Activity:
Please return each entry that follows exactly as given, but without pictures.

Source records:
╔══

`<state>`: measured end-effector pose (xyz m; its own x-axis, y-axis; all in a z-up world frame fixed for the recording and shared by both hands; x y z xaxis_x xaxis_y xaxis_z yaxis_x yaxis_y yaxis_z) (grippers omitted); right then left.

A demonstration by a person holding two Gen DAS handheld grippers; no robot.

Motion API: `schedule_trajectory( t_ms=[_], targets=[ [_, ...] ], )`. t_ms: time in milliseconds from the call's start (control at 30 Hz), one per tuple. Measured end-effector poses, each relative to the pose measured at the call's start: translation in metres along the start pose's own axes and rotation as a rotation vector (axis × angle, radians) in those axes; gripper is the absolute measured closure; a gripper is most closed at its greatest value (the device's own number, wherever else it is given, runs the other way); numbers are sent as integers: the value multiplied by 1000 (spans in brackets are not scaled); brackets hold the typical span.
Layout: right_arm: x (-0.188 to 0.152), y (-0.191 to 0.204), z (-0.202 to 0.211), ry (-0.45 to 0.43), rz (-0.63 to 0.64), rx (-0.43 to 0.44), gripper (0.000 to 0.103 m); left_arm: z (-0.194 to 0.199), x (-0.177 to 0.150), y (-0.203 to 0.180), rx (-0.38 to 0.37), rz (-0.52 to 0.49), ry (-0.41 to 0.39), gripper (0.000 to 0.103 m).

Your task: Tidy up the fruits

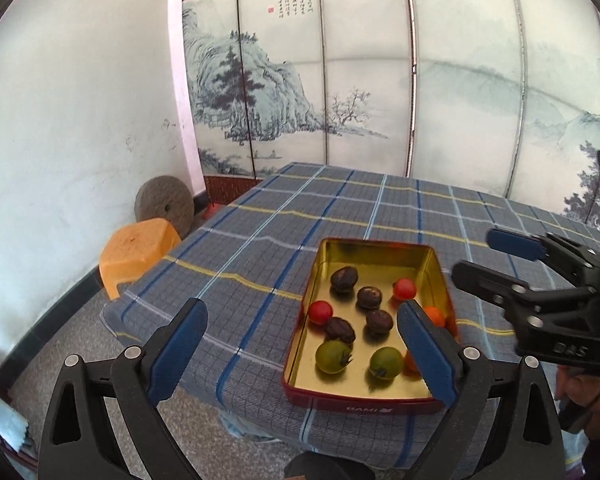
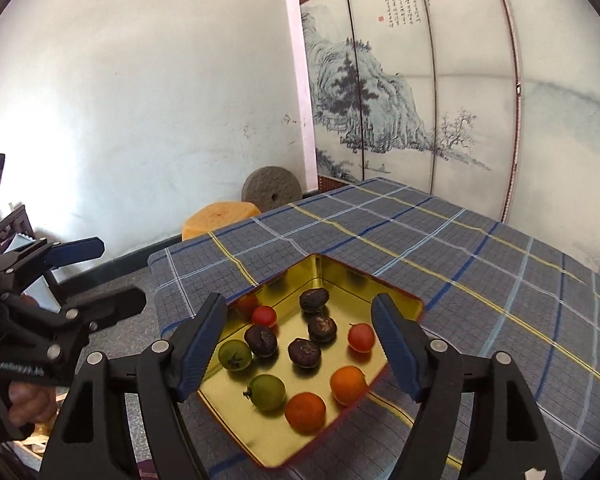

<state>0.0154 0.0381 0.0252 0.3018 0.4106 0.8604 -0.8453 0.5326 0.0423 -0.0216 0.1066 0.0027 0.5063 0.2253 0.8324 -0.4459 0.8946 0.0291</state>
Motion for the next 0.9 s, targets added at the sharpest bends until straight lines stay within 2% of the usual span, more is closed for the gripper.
schedule_trajectory(
  t_ms=[267, 533, 600, 733, 800, 900],
  targets=[
    [-14, -19, 44, -36, -27, -58, 26, 23, 7, -19, -24, -37, -39, 1],
    [-34, -45, 64, -36, -71, -92, 25, 37, 9, -44, -12, -91, -53, 0],
    [-41, -54, 70, -30, -75, -110, 21, 39, 10, -51, -13, -106, -49, 0],
    [-60, -85, 78, 10, -91, -161, 20, 38, 8, -66, 13, -138, -31, 0],
    [-74, -116, 81, 50, -117, -202, 19, 35, 8, -74, -8, -148, -12, 0],
    [-99, -167, 86, 127, -160, -284, 19, 30, 9, -87, 3, -156, 2, 0]
  ],
)
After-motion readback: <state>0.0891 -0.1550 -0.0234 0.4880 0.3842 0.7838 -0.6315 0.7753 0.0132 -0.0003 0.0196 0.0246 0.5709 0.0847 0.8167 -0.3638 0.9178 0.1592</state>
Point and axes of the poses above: each gripper's, at about its wrist camera, not at the fingertips, and z roughly against the way its jaws point, y to its left, x to its top, the point moved 4 cm from there along -z, roughly the way its jaws point, and after that the axes turned 1 degree about y, right-handed, at the moved point
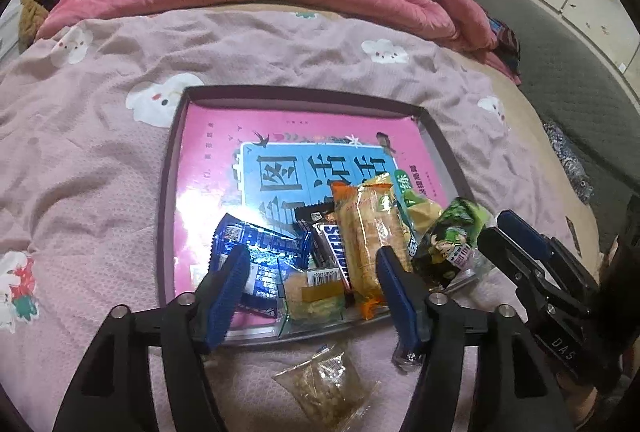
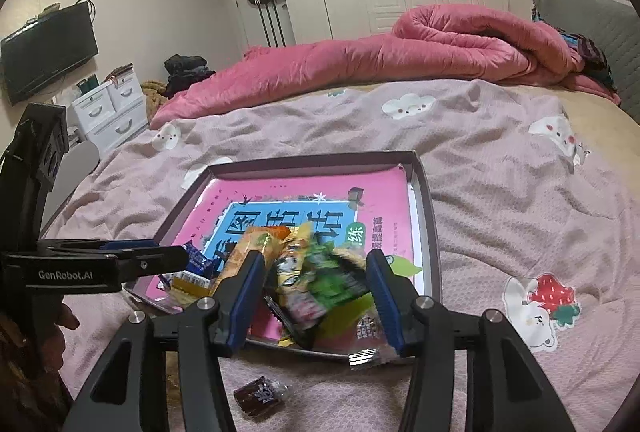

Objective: Organize snacks
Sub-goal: 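Carry the small cake packet into the tray and open the left tool while the right tool drops its packet, then move the left tool over the clear crumb bag while the right tool approaches the dark round candy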

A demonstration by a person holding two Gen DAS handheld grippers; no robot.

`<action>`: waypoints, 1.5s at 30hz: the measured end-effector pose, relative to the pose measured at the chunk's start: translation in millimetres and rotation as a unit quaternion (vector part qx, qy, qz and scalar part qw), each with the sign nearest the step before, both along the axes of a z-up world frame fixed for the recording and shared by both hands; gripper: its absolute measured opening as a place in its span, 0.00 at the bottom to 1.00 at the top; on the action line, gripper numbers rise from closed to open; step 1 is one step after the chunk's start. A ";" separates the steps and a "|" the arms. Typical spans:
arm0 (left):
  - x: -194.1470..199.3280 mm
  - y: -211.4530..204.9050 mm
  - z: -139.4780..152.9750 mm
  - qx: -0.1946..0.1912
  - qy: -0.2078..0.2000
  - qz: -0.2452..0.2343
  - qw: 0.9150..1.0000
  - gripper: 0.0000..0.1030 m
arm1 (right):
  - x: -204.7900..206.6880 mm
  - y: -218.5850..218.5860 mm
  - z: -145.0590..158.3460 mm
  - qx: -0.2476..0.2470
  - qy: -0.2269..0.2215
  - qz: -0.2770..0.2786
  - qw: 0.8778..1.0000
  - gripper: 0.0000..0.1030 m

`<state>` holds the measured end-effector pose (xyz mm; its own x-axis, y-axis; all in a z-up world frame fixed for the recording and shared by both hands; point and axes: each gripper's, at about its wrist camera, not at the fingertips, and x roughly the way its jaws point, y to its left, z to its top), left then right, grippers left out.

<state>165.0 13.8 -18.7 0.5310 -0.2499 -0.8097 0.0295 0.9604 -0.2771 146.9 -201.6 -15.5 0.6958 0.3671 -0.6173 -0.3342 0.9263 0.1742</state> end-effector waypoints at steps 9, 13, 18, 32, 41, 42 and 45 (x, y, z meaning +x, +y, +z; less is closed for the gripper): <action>-18.0 6.3 14.1 -0.005 -0.010 -0.003 1.000 0.70 | -21.1 4.8 12.8 -0.005 -0.023 0.021 0.999 0.55; -28.1 4.6 15.2 0.001 -0.009 -0.014 1.000 0.71 | -31.0 5.4 13.4 -0.010 -0.024 0.041 0.999 0.55; -39.9 2.1 12.4 0.007 -0.006 -0.020 1.000 0.71 | -44.7 6.7 9.3 -0.016 -0.013 0.056 0.998 0.55; -64.3 -10.9 -10.8 0.036 0.023 -0.056 0.998 0.71 | -61.7 15.6 -19.7 -0.050 0.046 0.092 0.993 0.56; -68.5 -15.9 -31.5 0.045 0.046 -0.082 0.995 0.71 | -62.6 24.5 -41.2 -0.078 0.068 0.110 0.989 0.56; -68.5 -17.1 -33.7 0.046 0.049 -0.086 0.994 0.71 | -62.1 25.2 -43.3 -0.079 0.072 0.112 0.988 0.56; -68.4 -20.7 -39.5 0.052 0.054 -0.099 0.992 0.71 | -60.4 27.4 -49.3 -0.086 0.077 0.114 0.987 0.56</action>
<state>96.5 -6.9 -58.3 0.3885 -0.2518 -0.8864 0.1957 0.9625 -0.1876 86.5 -174.2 -64.8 0.4997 0.3838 -0.7765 -0.5188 0.8505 0.0865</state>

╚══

Reply to the exercise:
`<state>`: measured end-effector pose (xyz m; its own x-axis, y-axis; all in a z-up world frame fixed for the recording and shared by both hands; x y z xaxis_x xaxis_y xaxis_z yaxis_x yaxis_y yaxis_z) (grippers omitted); right then left.

A demonstration by a person holding two Gen DAS handheld grippers; no robot.

Motion API: `schedule_trajectory( t_ms=[_], targets=[ [_, ...] ], )`. t_ms: time in milliseconds from the call's start (control at 30 Hz), one per tuple. Measured end-effector poses, each relative to the pose measured at the call's start: translation in metres along the start pose's own axes and rotation as a rotation vector (axis × angle, radians) in those axes; gripper is the absolute measured closure; a gripper is most closed at its greatest value (the device's own number, wherever else it is given, runs the other way); numbers are sent as integers: the value multiplied by 1000 (spans in brackets are not scaled); brackets hold the typical span.
Layout: right_arm: x (-0.188 to 0.152), y (-0.191 to 0.204), z (-0.202 to 0.211), ry (-0.45 to 0.43), rz (-0.63 to 0.64), rx (-0.43 to 0.44), gripper (0.000 to 0.103 m); left_arm: z (-0.194 to 0.199), x (-0.177 to 0.150), y (-0.203 to 0.180), rx (-0.38 to 0.37), rz (-0.52 to 0.49), ry (-0.41 to 0.39), gripper (0.000 to 0.103 m).

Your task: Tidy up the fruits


<state>0.0154 0.0381 0.0252 0.3018 0.4106 0.8604 -0.8453 0.5326 0.0423 -0.0216 0.1066 0.0027 0.5063 0.2253 0.8324 -0.4459 0.8946 0.0291</state>
Motion for the next 0.9 s, targets added at the sharpest bends until straight lines stay within 2% of the usual span, more is closed for the gripper.
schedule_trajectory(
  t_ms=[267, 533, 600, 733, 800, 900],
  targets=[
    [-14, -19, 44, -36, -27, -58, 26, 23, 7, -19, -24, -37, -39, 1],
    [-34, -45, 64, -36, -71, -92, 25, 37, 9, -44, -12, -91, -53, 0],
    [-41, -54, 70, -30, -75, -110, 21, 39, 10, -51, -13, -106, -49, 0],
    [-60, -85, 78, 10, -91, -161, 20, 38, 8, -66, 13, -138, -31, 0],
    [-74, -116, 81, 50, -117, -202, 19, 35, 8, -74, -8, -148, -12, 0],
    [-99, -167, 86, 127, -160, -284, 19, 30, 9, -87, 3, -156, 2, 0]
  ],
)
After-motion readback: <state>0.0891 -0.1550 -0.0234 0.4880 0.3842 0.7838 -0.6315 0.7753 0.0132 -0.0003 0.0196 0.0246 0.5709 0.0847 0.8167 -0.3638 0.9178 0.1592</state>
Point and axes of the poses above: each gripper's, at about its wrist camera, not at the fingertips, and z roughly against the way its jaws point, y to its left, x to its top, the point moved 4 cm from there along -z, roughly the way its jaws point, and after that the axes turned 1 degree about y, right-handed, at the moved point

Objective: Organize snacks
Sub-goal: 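Carry the small cake packet into the tray and open the left tool while the right tool drops its packet, then move the left tool over the clear crumb bag while the right tool approaches the dark round candy
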
A demonstration by a person holding two Gen DAS handheld grippers; no robot.

`<action>`: waypoints, 1.5s at 30hz: the measured end-effector pose, relative to the pose measured at the chunk's start: translation in millimetres and rotation as a unit quaternion (vector part qx, qy, qz and scalar part qw), each with the sign nearest the step before, both along the axes of a z-up world frame fixed for the recording and shared by both hands; gripper: its absolute measured opening as a place in its span, 0.00 at the bottom to 1.00 at the top; on the action line, gripper numbers rise from closed to open; step 1 is one step after the chunk's start. A ";" separates the steps and a "|" the arms. Typical spans:
arm0 (left):
  - x: -194.1470..199.3280 mm
  - y: -211.4530..204.9050 mm
  - z: -139.4780..152.9750 mm
  - qx: -0.1946..0.1912
  - qy: -0.2078..0.2000
  - qz: -0.2452..0.2343
  - qw: 0.9150..1.0000
  - gripper: 0.0000..0.1030 m
arm1 (right):
  - x: -204.7900..206.6880 mm
  - y: -218.5850..218.5860 mm
  - z: -145.0590..158.3460 mm
  - qx: -0.2476..0.2470
  - qy: -0.2269..0.2215
  - qz: -0.2770..0.2786
  - qw: 0.8778..1.0000
  - gripper: 0.0000..0.1030 m

`<state>` holds the measured end-effector pose (xyz mm; its own x-axis, y-axis; all in a z-up world frame fixed for the recording and shared by both hands; point and axes: each gripper's, at about its wrist camera, not at the fingertips, and x roughly the way its jaws point, y to its left, z to its top), left then right, grippers left out.

<state>165.0 13.8 -18.7 0.5310 -0.2499 -0.8097 0.0295 0.9604 -0.2771 146.9 -201.6 -15.5 0.6958 0.3671 -0.6173 -0.3342 0.9263 0.1742</state> end-effector waypoints at steps 9, 13, 18, 32, 41, 42 and 45 (x, y, z meaning +x, +y, +z; less is closed for the gripper): <action>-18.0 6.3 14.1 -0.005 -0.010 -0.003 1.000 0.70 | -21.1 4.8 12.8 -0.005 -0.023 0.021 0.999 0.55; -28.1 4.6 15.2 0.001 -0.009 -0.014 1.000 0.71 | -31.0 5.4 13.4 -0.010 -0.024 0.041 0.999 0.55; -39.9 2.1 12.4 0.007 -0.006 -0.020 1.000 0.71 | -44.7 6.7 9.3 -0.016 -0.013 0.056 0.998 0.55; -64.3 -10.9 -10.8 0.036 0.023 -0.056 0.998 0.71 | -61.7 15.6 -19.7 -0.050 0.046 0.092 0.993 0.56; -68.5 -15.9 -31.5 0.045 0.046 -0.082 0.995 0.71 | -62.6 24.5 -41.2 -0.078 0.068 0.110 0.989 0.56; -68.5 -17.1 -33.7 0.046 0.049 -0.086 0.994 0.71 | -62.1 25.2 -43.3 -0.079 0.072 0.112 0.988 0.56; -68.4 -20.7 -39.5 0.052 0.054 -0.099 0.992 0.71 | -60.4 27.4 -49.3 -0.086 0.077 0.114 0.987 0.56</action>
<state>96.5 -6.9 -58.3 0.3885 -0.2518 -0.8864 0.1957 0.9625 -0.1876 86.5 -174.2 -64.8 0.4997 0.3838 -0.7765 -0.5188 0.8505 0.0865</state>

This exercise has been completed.